La casa di Lucy Mack Smith onora la madre del profeta Joseph Smith. Fedele sostenitrice di suo figlio e della Chiesa restaurata attraverso di lui,
Lucy contribuì in maniera significativa alla storia della Restaurazione, anche preservando la memoria del Profeta dopo la morte di lui attraverso i propri scritti.
Per prendersi cura della madre del defunto Profeta, la Chiesa acquistò la casa per Lucy da Joseph Bates Noble e Maria Beman Noble. Lucy vi abitò solo per poco tempo, trasferendosi nella casa ad aprile del 1846 e lasciandola nello stesso anno per vivere con sua figlia Lucy Millikin. Quando Lucy Mack Smith viveva in questa casa, incontrava i visitatori di Nauvoo. Per 25 centesimi mostrava alcune delle reliquie egiziane associate al
Libro di Abrahamo.
Per tutta la vita, Lucy Mack Smith fu un membro e una dirigente influente de La Chiesa di Gesù Cristo dei Santi degli Ultimi Giorni. Anche in età avanzata, continuò a impegnarsi attivamente nella comunità religiosa. Si unì alla
Società di Soccorso femminile di Nauvoo alla sua seconda riunione del 24 marzo 1842, durante la quale pregò che “le benedizioni del cielo potessero riversarsi sulla Società”. Inoltre, fornì importanti documenti per la Chiesa attraverso la sua storia personale. Solo pochi mesi dopo il martirio di Joseph e Hyrum nel
carcere di Carthage, iniziò a dettare la storia della sua vita e della sua famiglia, offrendo spunti unici a cui si fa riferimento ancora oggi.
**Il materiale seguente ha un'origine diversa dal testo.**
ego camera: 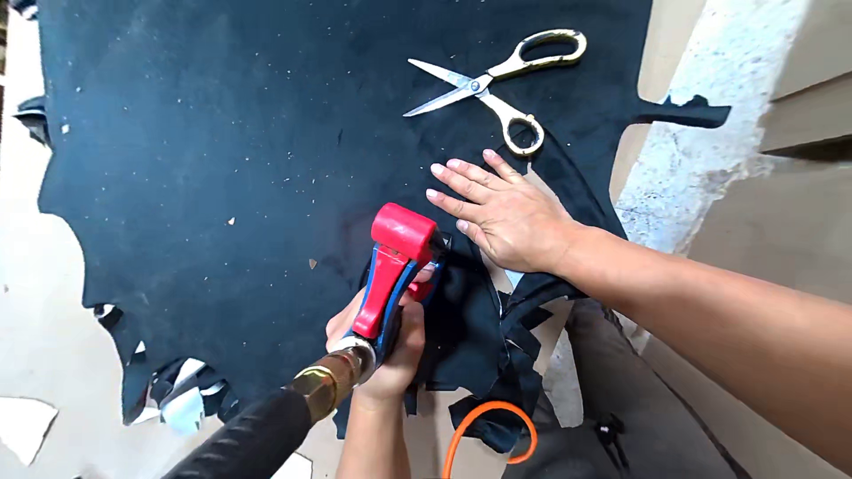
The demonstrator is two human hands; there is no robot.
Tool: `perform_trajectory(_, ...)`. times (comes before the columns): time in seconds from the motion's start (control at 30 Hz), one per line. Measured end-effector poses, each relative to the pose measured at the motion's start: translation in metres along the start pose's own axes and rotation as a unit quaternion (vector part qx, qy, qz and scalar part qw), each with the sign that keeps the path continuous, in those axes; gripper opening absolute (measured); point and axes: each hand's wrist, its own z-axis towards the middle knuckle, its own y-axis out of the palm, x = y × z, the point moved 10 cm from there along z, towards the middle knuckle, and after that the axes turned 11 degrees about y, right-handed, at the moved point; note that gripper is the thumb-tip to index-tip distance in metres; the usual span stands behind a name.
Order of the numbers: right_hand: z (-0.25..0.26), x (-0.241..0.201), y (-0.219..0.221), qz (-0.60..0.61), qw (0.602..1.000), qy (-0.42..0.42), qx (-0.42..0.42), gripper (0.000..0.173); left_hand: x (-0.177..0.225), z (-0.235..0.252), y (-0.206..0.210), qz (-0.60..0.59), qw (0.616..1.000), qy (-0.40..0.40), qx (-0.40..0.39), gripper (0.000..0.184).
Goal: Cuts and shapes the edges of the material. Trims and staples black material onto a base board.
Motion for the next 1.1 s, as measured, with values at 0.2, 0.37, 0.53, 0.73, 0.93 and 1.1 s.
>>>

Leggi come Lucy affrontò la morte dei suoi figli Joseph e Hyrum in
Santi, volume 1,
capitolo 45.
Che cosa aspettarsi
La visita guidata alla casa di Lucy Mack Smith si svolge in una sola stanza della cucina e l’alcova da letto. Al piano superiore è possibile effettuare una visita facoltativa di due camere da letto incentrata sulla famiglia Noble, che ha vissuto nella casa prima di Lucy Mack Smith. Se non l’hai ancora fatto, ti consigliamo di visitare la
casa di Hiram e Sarah Granger Kimball, che è la seconda casa dell’itinerario
Le fondamenta della Società di Soccorso.